Reasons to be sceptical of Labour's rail plan
There are loads of reasons to be sceptical of Labour's big policy announcement that they're going to (partially) renationalise the railways.
Labour has briefed the press that they’re planning to renationalise the railways and Britain’s noxious media class have dutifully and uncritically regurgitated the Labour press release into headline leading articles, including several that misleadingly claim "full renationalisation" and that it will happen "within five years".
Here are some of the many reasons to be sceptical of Labour’s rail plan.
It won’t end all private franchising
The main element of Labour’s rail plan is to bring rip-off privatised rail franchises back under public control as the contracts expire, however the Transport UK East Midlands franchise doesn’t expire until October 2030, meaning under this plan even the limited objective of ending rail franchising won’t be possible by the end of the next parliament.
The plan also allows small "Open Access" private companies like Lumo and Hull trains to keep operating. However this isn’t actually a bad thing, because they add value to the system and unlike the big rail franchises they do not rely on government subsidies to bankroll their profits.
No end to outsourcing
One of the big worries with any renationalisation projects is the smoke and mirrors trick of sticking a nationalised label like Great British Railways on the operation, but continuing private profiteering behind the scenes via exorbitant outsourcing contracts.

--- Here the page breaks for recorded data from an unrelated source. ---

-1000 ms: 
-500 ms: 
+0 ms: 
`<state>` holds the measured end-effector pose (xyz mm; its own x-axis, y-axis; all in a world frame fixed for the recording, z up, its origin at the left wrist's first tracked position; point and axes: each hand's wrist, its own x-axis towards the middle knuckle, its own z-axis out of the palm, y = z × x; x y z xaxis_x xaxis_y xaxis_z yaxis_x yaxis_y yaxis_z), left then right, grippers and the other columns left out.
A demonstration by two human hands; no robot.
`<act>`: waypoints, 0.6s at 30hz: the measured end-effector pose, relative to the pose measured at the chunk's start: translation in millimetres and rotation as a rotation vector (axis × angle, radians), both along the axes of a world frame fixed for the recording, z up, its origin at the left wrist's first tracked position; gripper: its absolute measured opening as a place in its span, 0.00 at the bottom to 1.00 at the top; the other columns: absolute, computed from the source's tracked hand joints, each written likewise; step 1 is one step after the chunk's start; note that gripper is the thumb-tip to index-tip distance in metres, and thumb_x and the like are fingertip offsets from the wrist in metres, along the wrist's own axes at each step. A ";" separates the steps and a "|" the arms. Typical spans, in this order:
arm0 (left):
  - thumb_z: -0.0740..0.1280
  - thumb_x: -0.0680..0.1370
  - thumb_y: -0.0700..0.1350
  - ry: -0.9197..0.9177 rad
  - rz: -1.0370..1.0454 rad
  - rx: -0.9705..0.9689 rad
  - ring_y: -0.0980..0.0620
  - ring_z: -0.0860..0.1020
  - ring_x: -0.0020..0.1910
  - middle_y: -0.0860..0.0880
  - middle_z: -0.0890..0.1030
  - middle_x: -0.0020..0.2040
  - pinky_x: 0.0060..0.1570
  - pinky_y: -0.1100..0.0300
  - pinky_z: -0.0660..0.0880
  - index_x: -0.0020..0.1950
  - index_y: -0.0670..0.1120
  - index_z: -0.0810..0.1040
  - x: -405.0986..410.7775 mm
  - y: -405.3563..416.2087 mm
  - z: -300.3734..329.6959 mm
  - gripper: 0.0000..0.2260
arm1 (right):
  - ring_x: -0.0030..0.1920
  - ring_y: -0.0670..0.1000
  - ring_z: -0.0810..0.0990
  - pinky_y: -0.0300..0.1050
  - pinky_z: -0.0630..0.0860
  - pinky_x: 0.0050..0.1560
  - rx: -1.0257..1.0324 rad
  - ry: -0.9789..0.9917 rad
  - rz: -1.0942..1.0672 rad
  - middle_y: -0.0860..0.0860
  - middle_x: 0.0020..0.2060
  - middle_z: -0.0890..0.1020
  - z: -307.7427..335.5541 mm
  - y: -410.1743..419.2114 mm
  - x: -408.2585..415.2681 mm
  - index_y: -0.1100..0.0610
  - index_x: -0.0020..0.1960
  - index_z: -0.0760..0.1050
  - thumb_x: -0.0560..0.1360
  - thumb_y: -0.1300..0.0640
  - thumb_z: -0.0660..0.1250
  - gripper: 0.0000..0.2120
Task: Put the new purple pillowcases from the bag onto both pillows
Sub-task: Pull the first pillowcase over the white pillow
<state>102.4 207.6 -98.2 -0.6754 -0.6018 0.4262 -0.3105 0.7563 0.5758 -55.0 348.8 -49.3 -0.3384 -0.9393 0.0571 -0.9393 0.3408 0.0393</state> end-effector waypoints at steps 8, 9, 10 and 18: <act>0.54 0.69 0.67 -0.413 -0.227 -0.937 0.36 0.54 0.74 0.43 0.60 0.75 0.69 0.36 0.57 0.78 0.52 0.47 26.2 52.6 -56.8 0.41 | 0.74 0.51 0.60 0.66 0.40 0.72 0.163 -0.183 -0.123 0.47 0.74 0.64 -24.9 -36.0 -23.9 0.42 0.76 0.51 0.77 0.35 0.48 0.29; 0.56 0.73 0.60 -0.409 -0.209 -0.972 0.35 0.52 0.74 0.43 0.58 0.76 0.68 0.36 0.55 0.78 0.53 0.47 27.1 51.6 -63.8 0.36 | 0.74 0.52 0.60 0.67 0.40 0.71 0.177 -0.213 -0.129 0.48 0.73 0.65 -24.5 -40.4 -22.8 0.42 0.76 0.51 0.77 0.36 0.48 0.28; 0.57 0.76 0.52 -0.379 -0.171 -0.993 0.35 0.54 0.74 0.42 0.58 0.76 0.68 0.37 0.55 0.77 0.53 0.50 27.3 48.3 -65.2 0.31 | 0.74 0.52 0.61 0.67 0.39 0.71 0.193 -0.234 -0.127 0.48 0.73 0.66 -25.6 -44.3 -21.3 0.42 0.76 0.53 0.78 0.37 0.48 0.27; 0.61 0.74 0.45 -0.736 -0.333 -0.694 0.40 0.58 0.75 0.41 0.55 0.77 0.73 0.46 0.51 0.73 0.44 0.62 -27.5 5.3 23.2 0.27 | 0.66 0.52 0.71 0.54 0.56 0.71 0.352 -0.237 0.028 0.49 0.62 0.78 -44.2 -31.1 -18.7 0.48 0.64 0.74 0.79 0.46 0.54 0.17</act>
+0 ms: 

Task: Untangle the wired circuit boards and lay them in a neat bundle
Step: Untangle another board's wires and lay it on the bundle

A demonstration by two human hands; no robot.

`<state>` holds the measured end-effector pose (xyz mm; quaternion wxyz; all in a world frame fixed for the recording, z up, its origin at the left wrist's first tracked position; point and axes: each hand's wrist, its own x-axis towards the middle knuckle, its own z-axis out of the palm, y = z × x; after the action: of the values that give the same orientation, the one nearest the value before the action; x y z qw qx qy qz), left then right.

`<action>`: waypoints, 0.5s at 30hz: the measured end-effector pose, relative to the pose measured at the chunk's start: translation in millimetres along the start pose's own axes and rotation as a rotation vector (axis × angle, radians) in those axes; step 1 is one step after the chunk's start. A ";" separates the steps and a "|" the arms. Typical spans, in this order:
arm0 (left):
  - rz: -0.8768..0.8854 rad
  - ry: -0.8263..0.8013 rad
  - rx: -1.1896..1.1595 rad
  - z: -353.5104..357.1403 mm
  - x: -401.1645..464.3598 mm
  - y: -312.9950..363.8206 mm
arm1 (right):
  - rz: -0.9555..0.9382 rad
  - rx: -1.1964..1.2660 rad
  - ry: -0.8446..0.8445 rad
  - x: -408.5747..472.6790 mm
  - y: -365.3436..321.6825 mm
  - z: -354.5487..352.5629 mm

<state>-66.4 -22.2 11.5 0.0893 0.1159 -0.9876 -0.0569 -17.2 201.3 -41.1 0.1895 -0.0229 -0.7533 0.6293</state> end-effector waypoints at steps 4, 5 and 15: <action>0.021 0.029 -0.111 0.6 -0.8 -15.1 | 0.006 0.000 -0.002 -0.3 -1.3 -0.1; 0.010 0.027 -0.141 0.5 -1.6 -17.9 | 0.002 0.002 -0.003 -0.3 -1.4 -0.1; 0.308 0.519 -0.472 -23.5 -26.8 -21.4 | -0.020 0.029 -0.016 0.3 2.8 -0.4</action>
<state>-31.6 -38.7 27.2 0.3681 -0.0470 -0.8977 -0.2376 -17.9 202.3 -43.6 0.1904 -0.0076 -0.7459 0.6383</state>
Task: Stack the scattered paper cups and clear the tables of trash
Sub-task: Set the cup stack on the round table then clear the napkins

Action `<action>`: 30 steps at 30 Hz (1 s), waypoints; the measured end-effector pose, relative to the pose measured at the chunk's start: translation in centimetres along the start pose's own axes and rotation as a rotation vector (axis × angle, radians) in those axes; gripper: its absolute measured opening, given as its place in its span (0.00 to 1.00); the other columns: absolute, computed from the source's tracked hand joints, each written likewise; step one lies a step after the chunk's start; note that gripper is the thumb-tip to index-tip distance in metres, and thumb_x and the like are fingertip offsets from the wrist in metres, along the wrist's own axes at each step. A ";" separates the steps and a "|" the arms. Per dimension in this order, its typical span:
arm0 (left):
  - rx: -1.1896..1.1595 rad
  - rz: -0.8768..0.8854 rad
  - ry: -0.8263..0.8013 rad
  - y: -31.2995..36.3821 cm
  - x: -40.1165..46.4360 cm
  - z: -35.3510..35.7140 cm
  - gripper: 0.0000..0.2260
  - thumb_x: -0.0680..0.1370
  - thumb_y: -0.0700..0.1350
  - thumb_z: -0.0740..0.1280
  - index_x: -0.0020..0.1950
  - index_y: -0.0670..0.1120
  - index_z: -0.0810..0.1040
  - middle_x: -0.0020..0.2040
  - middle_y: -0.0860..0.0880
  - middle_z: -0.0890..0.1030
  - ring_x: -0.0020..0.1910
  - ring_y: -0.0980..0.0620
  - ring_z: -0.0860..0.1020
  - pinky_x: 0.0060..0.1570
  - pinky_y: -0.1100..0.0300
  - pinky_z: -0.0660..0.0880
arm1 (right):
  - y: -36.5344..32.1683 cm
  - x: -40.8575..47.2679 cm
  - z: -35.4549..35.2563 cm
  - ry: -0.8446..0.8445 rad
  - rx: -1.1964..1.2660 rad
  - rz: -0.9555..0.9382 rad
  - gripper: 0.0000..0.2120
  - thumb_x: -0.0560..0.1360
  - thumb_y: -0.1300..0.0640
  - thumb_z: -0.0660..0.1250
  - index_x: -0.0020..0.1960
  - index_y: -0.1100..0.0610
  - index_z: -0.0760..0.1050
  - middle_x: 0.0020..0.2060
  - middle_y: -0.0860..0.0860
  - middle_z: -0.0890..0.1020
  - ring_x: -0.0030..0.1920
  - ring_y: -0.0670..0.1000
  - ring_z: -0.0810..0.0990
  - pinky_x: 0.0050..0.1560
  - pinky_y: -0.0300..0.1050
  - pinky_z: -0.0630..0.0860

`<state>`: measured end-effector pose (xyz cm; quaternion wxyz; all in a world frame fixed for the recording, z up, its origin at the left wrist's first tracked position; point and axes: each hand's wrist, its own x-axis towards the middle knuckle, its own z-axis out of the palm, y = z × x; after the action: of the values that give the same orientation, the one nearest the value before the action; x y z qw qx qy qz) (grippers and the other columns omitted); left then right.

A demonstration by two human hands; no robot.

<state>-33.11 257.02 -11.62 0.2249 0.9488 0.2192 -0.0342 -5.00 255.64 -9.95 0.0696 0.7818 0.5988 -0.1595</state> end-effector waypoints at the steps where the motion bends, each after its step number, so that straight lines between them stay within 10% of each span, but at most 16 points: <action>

When Labour are briefing that they’re planning to "crowd in private investment to stimulate innovation" that’s coded language to signal that private rail profiteers will still be welcome to keep gouging cash out of the system, just not through rail franchises.
Privatised freight rail
One of the things that’s clear is that Labour are not going to renationalise freight rail, and according to Labour List "the plans will include a statutory duty on Great British Railways to enable the growth of rail freight", which amounts to taking money out of publicly run passenger rail to subsidise the profits of private freight rail!
There are four main UK rail freight companies: Direct Rail Services (UK government), Freightliner (US rail conglomerate), DB Cargo UK (German government), and GB Railfreight (a British PLC), plus a number of smaller operators with only about fifty trains between them.
It’s difficult to see the justification for keeping this fragmented freight system, let alone using public cash to subsidise a separate UK state rail company, a private stock exchange listed company, the German state transport operator, and an American conglomerate.
ROSCOs
One of the worst aspects of Tory rail privatisation is going to be kept; the private rolling stock companies that extract the most profit out of the system by renting the trains to the operators.
If the state is going to maintain the tracks (as it does already) and operate all of the passenger services, why on earth would we insist on renting the trains from private profiteers, rather than owning them ourselves?
It makes no sense whatever, because there’s no way that the ten train leasing companies can offer more financial stability, leverage better prices, or borrow at lower interest rates than the UK government.
The only way it makes sense is if Labour has taken the decision to put the interests of the train-leasing millionaires ahead of the public interest.
England-centrism
This grand rail renationalisation announcement is profoundly England-centric, given that rail services in Scotland, Northern Ireland, and Wales are already publicly owned.
Fares
There is no commitment to significantly reduce the UK’s hyper-inflated fares to bring them back in line with other publicly operated rail services across Europe.
Rooting out the profiteers should bring down the cost of running the railways to a certain extent, but the reality is that big infrastructure like rail doesn’t exist to generate profit, it exists to facilitate prosperity in the rest of the economy.
The government could dramatically reduce fares, which would have the positive effect of increasing economic demand by putting more money into ordinary people’s pockets, but Labour look set to choose not to do this because they still can’t get their heads around the economic basics due to their myopic obsession with austerity book-balancing.
Innovation
Labour’s plan goes on about "innovative technology" and "digital strategies" as if they’re magical solutions to the lack of capacity, when what’s actually needed is heavy investment in new lines, upgrades, and restoration of salvageable lines from the Beeching Cuts.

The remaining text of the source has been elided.